Although this does not imply that you have to put back every bit extra you have and do without any fun activities or purchases, it really means that if you expect to start putting back some income you must make an effort no matter how small it is.

You can take advantage of unplanned cash and save some whenever you can. When you have started the savings account and have put a little cash in it a couple of times, you will realize that you can save something.

After you have got some cash in your savings, it could be much simpler to discover where you can do away with a cup of costly coffee or decide against going to the show and lease a video instead.

You can come up with an opportunity to carpool to work and cut in half the amount of cash you spend for gas every work week. You might ask yourself if you have to have that new pair of tennis shoes that will cost a bundle.

After someone comes into extra cash such as an inheritance, a work bonus, or a huge refund on their taxes, the first idea that generally comes into play is where they can spend it. The thing that should really come into play is what amount they should put in their nest egg and still have a little to enjoy.

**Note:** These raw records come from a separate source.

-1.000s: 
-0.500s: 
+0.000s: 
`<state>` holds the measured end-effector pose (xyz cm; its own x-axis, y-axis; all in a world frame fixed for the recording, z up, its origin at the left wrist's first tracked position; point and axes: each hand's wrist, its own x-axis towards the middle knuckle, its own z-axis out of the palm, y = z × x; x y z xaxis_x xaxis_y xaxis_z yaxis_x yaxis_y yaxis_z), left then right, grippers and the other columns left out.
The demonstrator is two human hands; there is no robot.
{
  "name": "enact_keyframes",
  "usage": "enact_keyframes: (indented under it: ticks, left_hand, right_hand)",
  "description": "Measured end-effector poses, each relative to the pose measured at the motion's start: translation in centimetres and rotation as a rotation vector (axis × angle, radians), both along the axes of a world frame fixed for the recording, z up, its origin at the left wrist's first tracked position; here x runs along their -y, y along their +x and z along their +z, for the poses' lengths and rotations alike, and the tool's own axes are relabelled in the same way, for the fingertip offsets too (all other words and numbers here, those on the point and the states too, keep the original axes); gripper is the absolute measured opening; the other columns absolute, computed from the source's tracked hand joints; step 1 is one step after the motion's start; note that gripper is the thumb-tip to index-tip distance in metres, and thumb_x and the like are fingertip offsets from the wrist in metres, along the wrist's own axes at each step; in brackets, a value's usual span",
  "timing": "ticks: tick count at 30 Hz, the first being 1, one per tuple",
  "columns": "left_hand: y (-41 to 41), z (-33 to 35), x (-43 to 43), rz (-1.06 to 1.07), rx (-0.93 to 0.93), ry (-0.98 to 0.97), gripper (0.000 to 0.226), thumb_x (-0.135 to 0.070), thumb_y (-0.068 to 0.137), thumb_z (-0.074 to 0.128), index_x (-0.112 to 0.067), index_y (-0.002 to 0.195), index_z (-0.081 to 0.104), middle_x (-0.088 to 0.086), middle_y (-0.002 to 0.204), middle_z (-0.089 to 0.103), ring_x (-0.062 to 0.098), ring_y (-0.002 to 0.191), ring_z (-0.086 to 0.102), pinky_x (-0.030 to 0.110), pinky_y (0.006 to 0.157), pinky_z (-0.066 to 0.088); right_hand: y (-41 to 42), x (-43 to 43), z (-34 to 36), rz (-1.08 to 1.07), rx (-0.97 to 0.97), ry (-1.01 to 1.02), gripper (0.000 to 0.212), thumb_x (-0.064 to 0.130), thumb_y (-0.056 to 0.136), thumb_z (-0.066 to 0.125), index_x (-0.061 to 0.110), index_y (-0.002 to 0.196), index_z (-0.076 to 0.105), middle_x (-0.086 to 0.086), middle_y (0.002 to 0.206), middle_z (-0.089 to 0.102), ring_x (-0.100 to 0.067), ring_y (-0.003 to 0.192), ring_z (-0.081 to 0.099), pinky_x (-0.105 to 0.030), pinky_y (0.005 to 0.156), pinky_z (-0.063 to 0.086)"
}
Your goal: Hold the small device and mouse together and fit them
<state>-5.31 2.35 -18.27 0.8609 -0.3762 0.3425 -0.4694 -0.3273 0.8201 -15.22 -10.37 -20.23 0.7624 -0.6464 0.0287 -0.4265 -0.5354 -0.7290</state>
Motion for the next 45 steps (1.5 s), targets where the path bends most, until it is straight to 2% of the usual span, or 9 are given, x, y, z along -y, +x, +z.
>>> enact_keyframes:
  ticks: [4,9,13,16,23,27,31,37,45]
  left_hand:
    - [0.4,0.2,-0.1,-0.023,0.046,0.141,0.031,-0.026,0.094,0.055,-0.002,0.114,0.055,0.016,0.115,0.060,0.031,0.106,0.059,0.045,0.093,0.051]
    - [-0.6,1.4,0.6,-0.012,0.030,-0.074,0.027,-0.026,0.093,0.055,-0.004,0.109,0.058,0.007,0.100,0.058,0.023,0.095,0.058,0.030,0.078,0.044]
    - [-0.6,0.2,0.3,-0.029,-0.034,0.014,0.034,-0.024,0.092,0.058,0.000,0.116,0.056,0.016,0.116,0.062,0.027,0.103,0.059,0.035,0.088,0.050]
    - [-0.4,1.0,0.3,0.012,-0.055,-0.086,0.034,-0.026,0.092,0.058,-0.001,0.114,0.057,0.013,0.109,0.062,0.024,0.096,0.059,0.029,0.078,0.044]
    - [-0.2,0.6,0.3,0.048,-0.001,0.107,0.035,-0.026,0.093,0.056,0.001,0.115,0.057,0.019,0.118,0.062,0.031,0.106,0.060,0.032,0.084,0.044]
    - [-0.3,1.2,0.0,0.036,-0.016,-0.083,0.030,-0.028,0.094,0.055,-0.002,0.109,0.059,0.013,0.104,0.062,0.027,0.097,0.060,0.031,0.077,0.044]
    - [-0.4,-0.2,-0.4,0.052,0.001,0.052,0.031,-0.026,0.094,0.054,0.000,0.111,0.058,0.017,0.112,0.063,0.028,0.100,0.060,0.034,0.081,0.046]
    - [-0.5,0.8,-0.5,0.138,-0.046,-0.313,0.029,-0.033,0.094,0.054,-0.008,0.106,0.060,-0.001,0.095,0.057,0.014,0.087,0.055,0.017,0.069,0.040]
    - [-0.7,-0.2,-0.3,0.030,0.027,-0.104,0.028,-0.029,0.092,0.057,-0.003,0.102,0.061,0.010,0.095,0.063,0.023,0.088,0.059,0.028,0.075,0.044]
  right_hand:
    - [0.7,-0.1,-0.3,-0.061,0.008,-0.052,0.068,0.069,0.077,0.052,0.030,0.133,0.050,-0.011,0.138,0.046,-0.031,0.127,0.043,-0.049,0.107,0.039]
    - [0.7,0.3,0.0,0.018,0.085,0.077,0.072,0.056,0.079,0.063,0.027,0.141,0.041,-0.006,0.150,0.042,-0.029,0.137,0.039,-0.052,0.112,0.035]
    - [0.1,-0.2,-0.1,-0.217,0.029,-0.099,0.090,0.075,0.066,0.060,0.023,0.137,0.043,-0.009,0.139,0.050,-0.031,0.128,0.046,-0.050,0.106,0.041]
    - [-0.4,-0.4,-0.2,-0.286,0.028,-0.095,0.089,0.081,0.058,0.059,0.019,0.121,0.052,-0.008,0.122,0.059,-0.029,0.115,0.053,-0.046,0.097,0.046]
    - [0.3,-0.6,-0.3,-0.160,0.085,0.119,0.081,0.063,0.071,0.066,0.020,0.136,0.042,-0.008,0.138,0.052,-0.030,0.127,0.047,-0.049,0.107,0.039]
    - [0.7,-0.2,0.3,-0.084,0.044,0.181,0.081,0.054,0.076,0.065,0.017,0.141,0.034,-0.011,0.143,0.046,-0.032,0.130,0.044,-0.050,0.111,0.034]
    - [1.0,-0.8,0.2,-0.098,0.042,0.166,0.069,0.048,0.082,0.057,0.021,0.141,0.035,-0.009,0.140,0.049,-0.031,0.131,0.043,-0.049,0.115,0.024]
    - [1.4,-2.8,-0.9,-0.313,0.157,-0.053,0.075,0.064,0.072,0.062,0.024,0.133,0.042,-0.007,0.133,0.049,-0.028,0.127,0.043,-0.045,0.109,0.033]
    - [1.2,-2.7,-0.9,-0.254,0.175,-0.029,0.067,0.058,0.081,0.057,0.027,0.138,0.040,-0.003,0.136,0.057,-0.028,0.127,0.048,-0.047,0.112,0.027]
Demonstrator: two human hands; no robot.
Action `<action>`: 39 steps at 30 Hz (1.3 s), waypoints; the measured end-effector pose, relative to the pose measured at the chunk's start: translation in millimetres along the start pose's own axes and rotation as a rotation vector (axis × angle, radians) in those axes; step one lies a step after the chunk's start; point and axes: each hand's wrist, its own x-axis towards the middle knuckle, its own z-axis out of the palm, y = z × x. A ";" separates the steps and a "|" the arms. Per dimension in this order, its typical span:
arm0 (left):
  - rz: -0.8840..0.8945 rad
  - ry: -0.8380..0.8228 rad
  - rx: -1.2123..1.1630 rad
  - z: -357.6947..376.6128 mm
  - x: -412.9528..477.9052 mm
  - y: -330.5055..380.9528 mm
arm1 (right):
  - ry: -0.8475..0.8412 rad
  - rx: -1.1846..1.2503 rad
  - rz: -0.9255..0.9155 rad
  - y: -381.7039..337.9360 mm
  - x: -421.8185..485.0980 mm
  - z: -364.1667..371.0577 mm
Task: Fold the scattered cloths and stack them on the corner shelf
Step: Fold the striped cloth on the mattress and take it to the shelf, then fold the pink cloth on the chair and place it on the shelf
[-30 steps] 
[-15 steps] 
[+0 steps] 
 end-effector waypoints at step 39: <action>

Having money to fall back on in the bank might not seem like that big of a deal unless you discover yourself without any work, injured, or any number of other emergencies that life is full of.

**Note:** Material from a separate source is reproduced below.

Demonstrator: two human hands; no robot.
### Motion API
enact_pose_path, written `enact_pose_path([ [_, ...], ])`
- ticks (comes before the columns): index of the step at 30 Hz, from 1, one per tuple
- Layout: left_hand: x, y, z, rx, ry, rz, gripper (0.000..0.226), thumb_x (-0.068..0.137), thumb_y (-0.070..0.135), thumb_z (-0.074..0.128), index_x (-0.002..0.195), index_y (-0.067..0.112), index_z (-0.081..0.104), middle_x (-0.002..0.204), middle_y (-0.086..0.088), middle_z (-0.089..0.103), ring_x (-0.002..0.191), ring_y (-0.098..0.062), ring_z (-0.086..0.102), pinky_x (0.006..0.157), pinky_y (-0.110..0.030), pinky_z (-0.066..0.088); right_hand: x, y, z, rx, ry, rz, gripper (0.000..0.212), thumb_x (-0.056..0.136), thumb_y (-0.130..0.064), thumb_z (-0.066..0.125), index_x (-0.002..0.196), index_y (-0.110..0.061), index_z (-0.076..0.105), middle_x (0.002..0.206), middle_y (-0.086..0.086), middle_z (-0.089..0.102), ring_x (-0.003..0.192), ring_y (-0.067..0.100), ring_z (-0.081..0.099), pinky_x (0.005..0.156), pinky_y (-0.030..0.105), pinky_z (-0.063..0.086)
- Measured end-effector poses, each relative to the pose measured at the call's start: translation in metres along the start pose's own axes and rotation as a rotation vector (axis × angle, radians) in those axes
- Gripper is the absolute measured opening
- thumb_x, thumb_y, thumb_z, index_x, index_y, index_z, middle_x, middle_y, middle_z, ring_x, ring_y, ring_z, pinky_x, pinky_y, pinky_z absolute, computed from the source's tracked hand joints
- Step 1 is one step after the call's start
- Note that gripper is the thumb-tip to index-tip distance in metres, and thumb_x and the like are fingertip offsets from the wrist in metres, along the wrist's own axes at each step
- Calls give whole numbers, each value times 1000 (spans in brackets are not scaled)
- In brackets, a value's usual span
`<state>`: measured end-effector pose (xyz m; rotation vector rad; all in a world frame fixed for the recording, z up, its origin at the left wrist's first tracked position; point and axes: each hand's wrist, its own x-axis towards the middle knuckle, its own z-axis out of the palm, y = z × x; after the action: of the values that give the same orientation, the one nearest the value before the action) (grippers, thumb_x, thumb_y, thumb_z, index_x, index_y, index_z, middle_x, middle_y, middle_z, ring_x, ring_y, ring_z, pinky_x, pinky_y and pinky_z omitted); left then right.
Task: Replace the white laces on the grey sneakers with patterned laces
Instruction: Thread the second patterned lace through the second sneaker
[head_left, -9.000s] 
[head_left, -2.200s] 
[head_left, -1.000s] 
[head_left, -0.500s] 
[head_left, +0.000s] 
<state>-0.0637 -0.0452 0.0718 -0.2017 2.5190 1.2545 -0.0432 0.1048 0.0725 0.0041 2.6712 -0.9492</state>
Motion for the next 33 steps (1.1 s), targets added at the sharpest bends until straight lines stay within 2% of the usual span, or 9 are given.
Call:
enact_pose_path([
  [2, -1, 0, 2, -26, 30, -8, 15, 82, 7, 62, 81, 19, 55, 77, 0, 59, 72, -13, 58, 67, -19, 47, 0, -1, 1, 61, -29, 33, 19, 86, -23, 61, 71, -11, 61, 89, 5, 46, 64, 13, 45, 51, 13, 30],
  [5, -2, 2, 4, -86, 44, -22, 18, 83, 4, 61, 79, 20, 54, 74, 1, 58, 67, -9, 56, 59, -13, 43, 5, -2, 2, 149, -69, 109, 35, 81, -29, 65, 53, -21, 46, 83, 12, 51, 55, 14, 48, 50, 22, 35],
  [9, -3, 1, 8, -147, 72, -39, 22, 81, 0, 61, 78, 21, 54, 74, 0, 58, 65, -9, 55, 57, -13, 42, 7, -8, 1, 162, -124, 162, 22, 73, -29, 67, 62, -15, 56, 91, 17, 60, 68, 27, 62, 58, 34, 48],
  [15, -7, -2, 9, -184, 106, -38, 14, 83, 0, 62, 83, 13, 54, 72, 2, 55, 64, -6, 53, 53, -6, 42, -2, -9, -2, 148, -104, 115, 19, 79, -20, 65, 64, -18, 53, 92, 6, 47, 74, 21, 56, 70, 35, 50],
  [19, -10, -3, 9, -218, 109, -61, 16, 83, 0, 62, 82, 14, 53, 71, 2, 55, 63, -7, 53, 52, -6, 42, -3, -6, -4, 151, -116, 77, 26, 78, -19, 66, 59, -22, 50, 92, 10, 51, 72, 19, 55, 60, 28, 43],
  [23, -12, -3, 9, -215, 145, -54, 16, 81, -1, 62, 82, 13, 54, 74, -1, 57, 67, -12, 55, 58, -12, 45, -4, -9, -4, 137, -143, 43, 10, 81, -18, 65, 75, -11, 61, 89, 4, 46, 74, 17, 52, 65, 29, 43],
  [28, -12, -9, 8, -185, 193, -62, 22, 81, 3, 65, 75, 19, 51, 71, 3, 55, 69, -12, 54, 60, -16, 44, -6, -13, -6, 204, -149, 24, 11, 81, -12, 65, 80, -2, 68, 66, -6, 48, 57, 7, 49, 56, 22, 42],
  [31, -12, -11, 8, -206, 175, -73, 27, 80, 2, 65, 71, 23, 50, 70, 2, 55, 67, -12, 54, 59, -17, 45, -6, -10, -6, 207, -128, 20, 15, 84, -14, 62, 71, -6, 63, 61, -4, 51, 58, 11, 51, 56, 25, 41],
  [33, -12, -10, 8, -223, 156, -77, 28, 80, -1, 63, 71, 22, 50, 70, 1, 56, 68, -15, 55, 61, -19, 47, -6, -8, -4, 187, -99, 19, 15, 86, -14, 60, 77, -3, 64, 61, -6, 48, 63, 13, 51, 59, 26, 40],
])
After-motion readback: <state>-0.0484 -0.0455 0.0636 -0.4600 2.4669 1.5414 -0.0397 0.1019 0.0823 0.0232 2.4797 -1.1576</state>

Saving up cash for the future needs an on going conscious task like a lot other things that you have a habit of like cleaning your teeth daily or maintenance for your automobile. It is all about making it a routine and when you do it, you can realize that you come across more occasions to put money away instead of spend a lot more than you think.

Rachel Yoshida is a writer in the field of finances and is currently assisting those in need of Houston Cash Advance and can help anyone get a Chicago Cash Advance in as little as 1 hour.

Wednesday, April 16, 2008

How to Grocery Shop As a Family (and Still Save Money)

Even when you're trying to save money, there's often that one person in the family who just isn't quite cooperating with the plan. The one who still really wants those extras.

Maybe it's Mom, maybe it's Dad, maybe it's one or all of the kids. But that person sure makes going grocery shopping difficult. How do you avoid buying all the extra stuff they want?

Well, kids are easier to cope with than when it's the other parent. You either learn to say "no" or you go shopping without them as much as possible. Neither one is easy at times, and as your kids grow you will have to figure out what works best for each age, but you do what you can.

Such as have them buy the extras they think they can't live without with their own money.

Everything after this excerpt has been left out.